Operation Crossroads

 

Series :

Able – July 1st, 1946 (23 kilotons) – airdrop

Baker – July 25th, 1946 (23 kilotons) – sub-surface suspension

Charlie – March 1st, 1947 (23 kilotons) – sub-surface suspension – canceled

Location : Bikini Atoll Lagoon

Bikini Atoll has a lagoon 240 square miles in area but a land area totaling less than 3.5 square miles. ‘Bikini’ means ‘the place of coconuts’.

The date is February 6th, 1946. The Second World War is finally over. MacArthur had accepted the unconditional surrender of Japan aboard the USS Missouri the previous September. The inhabitants of the Marshall Islands had every reason to believe that their remaining days would be as peaceful as those before the war so profoundly upended their existence. They had survived, relatively unscathed, through much of the period between the world wars. Even the Japanese occupation was relatively benign, as they left the islanders to fend for themselves. Then Japan entered the war and began militarizing the land it had acquired under the South Pacific Mandate. This included a base on Kwajalein from which they mounted the attack on Pearl Harbour.

MacArthur accepting Japan’s surrender

It was not until late 1943 that the US slammed into the archipelago of the Marshalls, attempting to dislodge the Japanese forces dug in there. This they achieve in a little over two months. The fighting moves on to other islands, inching closer and closer to Japan itself. A sense of relief sweeps over the islands. Their traditional, bucolic way of life is finally returning, until February 6th, 1946, that is. On this date, the US survey ship Sumner arrives at Bikini atoll and, without any prior consultation with the inhabitants, begins dynamiting gaping holes in the coral wall. It’s a sign of things to come.

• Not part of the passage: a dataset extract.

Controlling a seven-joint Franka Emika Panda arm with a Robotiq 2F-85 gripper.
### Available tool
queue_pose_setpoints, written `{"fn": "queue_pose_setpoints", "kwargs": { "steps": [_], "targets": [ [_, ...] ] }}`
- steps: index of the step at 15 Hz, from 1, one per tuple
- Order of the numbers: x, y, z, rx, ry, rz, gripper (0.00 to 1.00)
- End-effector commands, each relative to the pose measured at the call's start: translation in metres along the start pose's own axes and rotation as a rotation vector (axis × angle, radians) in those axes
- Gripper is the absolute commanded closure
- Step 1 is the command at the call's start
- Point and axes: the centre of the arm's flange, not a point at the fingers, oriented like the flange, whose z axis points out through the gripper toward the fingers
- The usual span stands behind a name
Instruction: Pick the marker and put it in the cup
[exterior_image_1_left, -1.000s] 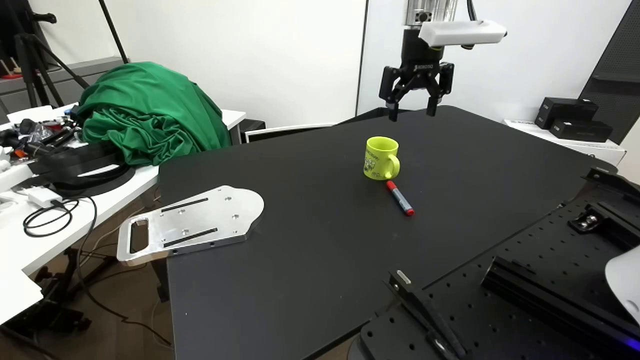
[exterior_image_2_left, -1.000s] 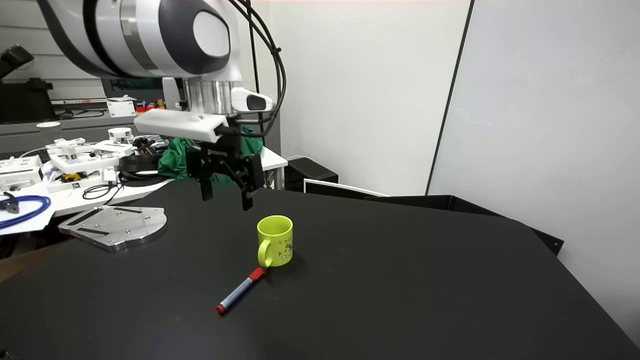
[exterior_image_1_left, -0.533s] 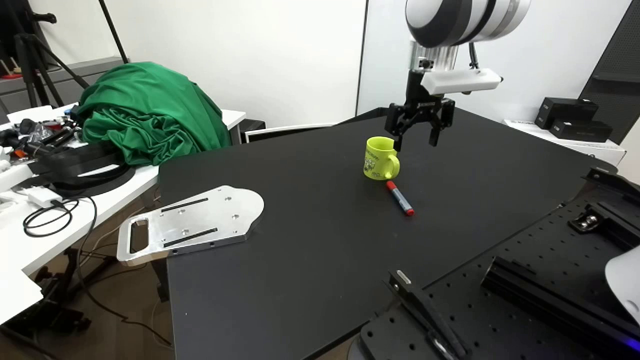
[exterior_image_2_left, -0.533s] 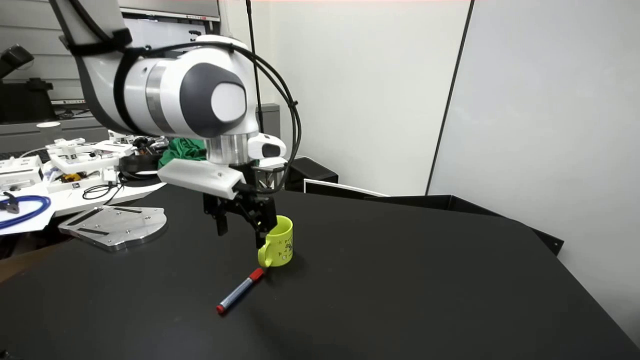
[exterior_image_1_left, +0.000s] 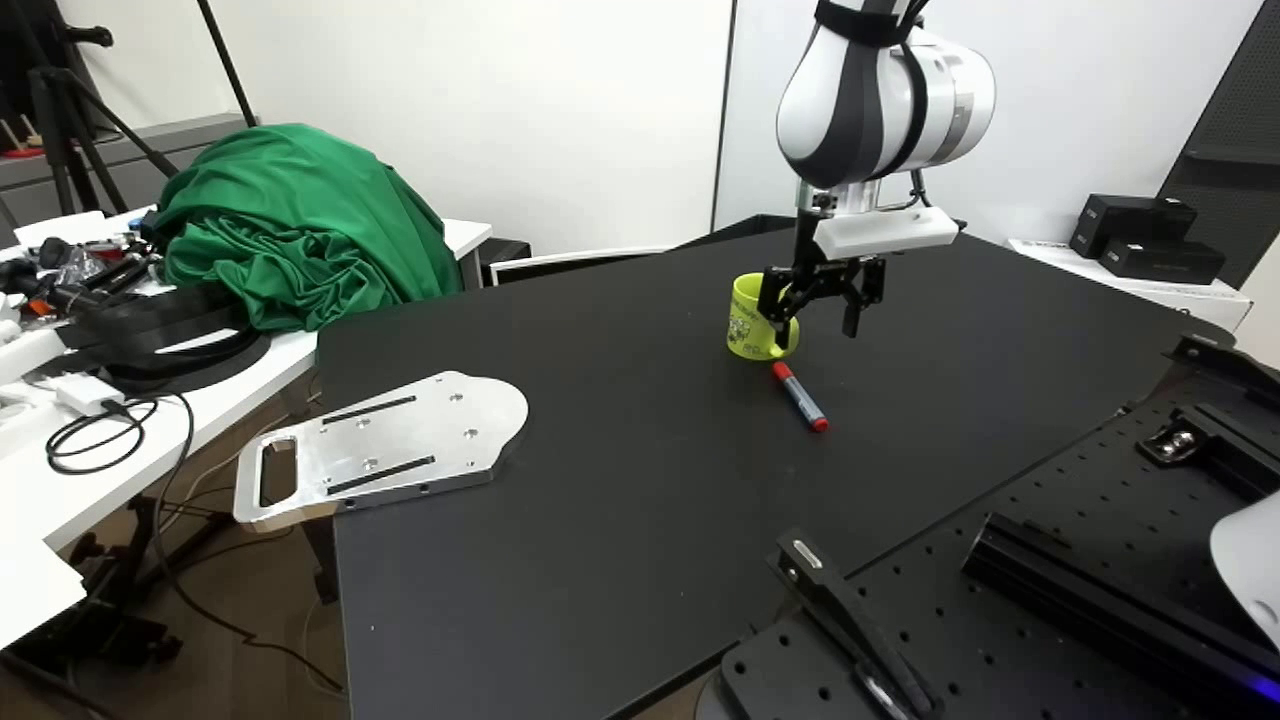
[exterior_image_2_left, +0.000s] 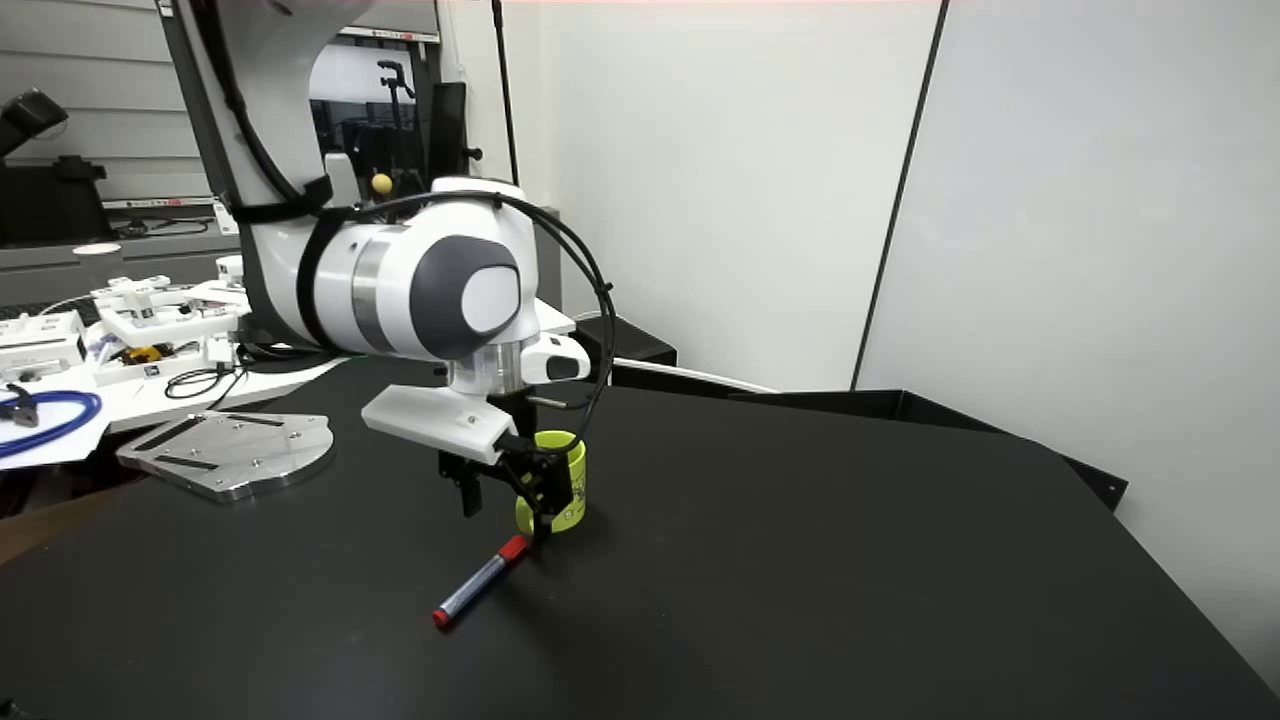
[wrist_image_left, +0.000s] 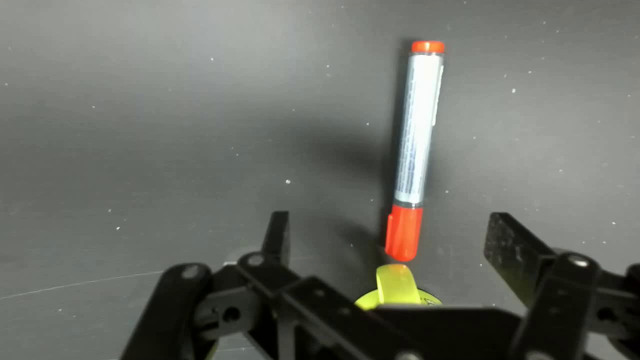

Since the Trinity test in Alamogordo, New Mexico, the US had been searching for sites to continue their atomic weapons testing.  The first series of tests aimed to see how these new weapons performed against potential enemy navies, to assemble a flotilla of ships and sink them. When they came across the atolls of Bikini and, later, Enewetak during intense fighting with Japanese forces there, the US realized it had found nearly perfect locations for the tests. Frighteningly, the Galapagos Islands (now a World Heritage site) were also on a list of potential locations with the same requisites; calm, relatively shallow waters, predictable wind patterns and with minimal populations that could easily be relocated. The following article describes the reasoning behind the selection of Bikini and, later Enewetak, for the tests:

‘The search for a site for the test operation had been started even before the task force was created. The specifications set out by the planners called for selection of a site within the control of the United States, uninhabited or subject to evacuation without imposing unnecessary hardship on large numbers of inhabitants, within 1,000 miles of the nearest B-29 aircraft base (in expectation that one atomic device would be delivered by air), free from storms and extreme cold, and offering a protected anchorage at least six miles in diameter and thus large enough to accommodate both the large fleet of target vessels and the additional vessels that would have to be used in support of the operation. Also required were enough distance from cities or concentrations of population, winds predictably uniform from sea level to 60,000 feet, and predictable water currents not adjacent to inhabited shorelines, shipping lanes, or fishing areas—all in recognition of the need to reduce or eliminate the possibility of radioactive contamination of the fleets or inhabited areas. Three Sites in the Atlantic, the Caribbean, and the Pacific were reviewed. In the Pacific were little islands set in great reaches of an otherwise empty ocean and enjoying the warm and stable climate of the trade-wind zone. In the Marshalls, so recently captured from the Japanese, were coral atolls that had been little disturbed by the war, that were inhabited only by small communities of Micronesians, and over which an interim control was exercised by the United States through the Navy Military Government. Among these was Bikini Atoll. Bikini fulfilled all the conditions of climate and isolation. It was distant, 2,500 miles west-southwest of Honolulu, 4,500 miles by air from San Francisco, but it also was accessible to the military support facilities that still existed at Kwajalein Atoll, to the southeast, and at Eniwetok, to the west. Its inhabitants, who then numbered 162, could be moved to another atoll during the period of the tests.’ Enewetak Radiological Support Project, Dept of Energy. September 1982

                                                                                                                                                                                                            Wyatt addressing the Bikinian people

The islanders are told that their islands are needed for testing a new type of weapon that is intended to “end all wars” and that they were “for the good of all mankind”. Navy Commodore Ben H. Wyatt, the US military governor for the Marshalls, attempts to reenact an earlier meeting with King Juda for a newsreel, a falsehood in which the islanders happily surrender their homeland to the testing. It doesn’t go as planned. The only statement Juda will allow is, “We are willing to go. Everything is in God’s hands”, hardly the endorsement Wyatt was looking for. It’s supremely unlikely that they were told that some of the islands they knew would no longer be in existence when the tests were over.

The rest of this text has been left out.